The cast iron pan prewarmer was key as to not lose the boil. Wood used was a mix of beech and sugar maple and I went thru about 1/4 of a face cord in 6.5 hrs. Good thing I hauled about 1.5 cords out while it was boiling because at this rate, I'm going to burn my camping stash up REAL quick!

All in all, it was a fun weekend. Let see some other operations!


----------



## TresK3 (Feb 25, 2013)

Nice Pictures.  Looks like a simple set-up for your evaporator - especially for a first go-around.

Last year I tapped a few trees and boiled the sap down to a specific gravity of about 1.54.  Not nearly thick enough for syrup, but around the starting gravity for making beer.  Once I had a few gallons, I transferred this to a primary fermenter, added some champagne yeast and let it go.  After a few weeks I racked it to a clean carboy and let it rest.  Then I primed with some commercial maple syrup and bottled.  The final gravity was around 0.998, so I fermented out ALL the sugars.  I was hoping for something woodsy and mapley; what I got was a VERY dry, sparkly beverage with a faint maple "character" (not so much a flavor).  It also packed quite a wallop!  If I ever do this again, I think I'll aim for something more wine-like and less beer-like.


----------



## ScotO (Mar 3, 2013)

Looking good, bud! As you know I ain't doing it this year, and I am bummed about it but that's the way it goes.....too many things going on...

Next year, for certain, I'll be going all-out. Here's a couple pics from year's past of our setups, and how they progressed.....

2007 and 2008 were my first years.....I built the trammel and tripod out of rigid conduit and a chain.....worked like a charm but not very efficient...did a LOT of babysitting this way because I had to keep adding sap and wood.....constantly...

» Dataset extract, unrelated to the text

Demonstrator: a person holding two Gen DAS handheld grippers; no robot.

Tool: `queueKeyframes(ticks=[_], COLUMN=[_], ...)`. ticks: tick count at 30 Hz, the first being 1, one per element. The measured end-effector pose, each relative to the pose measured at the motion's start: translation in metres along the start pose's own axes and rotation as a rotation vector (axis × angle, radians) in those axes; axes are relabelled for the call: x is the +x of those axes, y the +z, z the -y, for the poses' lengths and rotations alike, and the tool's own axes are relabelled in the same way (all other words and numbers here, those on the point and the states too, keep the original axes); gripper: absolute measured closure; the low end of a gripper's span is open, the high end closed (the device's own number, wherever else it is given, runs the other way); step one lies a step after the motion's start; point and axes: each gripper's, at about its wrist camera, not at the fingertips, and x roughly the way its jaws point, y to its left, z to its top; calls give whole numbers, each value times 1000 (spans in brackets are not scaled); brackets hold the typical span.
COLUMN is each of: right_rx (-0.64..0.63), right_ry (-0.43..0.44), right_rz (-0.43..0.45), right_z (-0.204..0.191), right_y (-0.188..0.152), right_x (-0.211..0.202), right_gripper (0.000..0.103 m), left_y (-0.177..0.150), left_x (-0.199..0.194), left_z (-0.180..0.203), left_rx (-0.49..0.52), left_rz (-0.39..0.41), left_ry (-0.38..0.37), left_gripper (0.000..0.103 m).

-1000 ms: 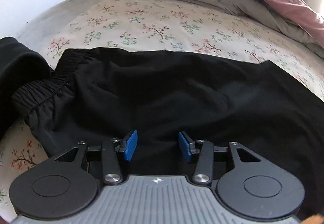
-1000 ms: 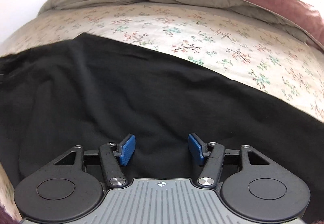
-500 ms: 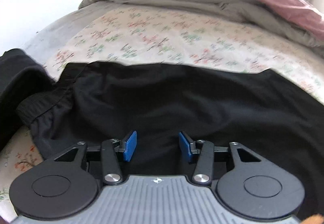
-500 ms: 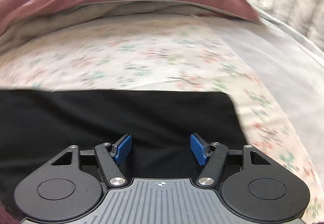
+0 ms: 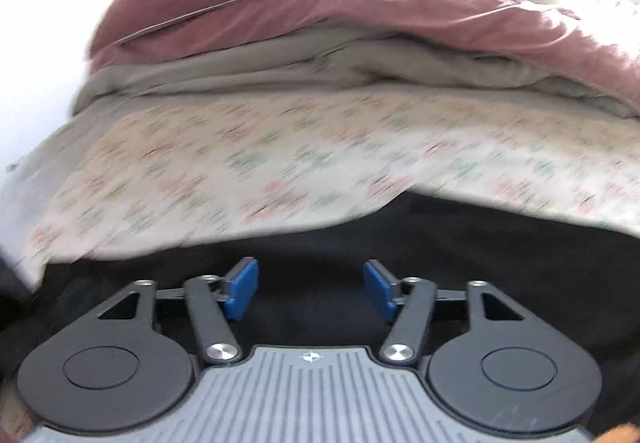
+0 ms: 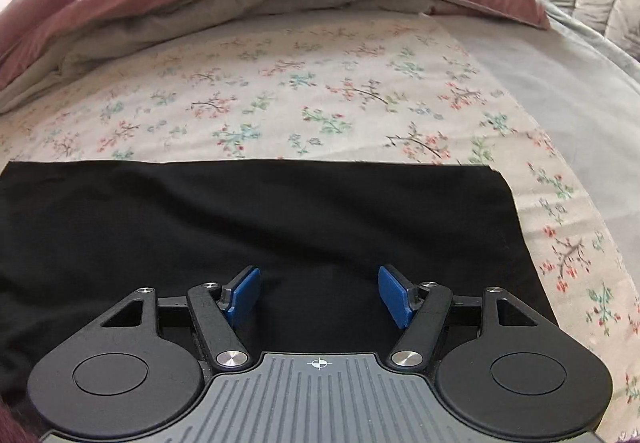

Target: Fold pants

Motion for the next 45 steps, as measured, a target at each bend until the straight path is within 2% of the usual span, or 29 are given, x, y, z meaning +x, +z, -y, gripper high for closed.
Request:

In the summer of 2008 I tore down a huge barn that was built in the 1860's, in the bottom floor of the barn covered up in junk there was an antique Speed Queen stainless steel washer tub, I took it home, TIG-welded a stainless steel patch on the agitator hole on the bottom and made a 20 gallon kettle.....NOW WE'RE TALKING SOME BOILING! Used this and it worked great for two years (I still use it to this day for cooking corn and stews on the fire in the summertime).....




Me and my 'crew' out getting sap....






2010 pics, getting sap, cooking with the big kettle and my addition of the barrel stove I made (and it worked great, too). Found another Speed Queen washer tub on ebay and built a second kettle.....cooked 40 gallons at a time this way...







more pics on the next post....


----------



## ScotO (Mar 3, 2013)

more 2010 pics....WHAT A MESS!  My backyard was TOAST this season.  we had a ton of snow and meltoff, the yard was trashed (I normally keep my yard IMMACULATE....)








2011 I built the big evaporator......55 gallons at a time and it really gets the job done....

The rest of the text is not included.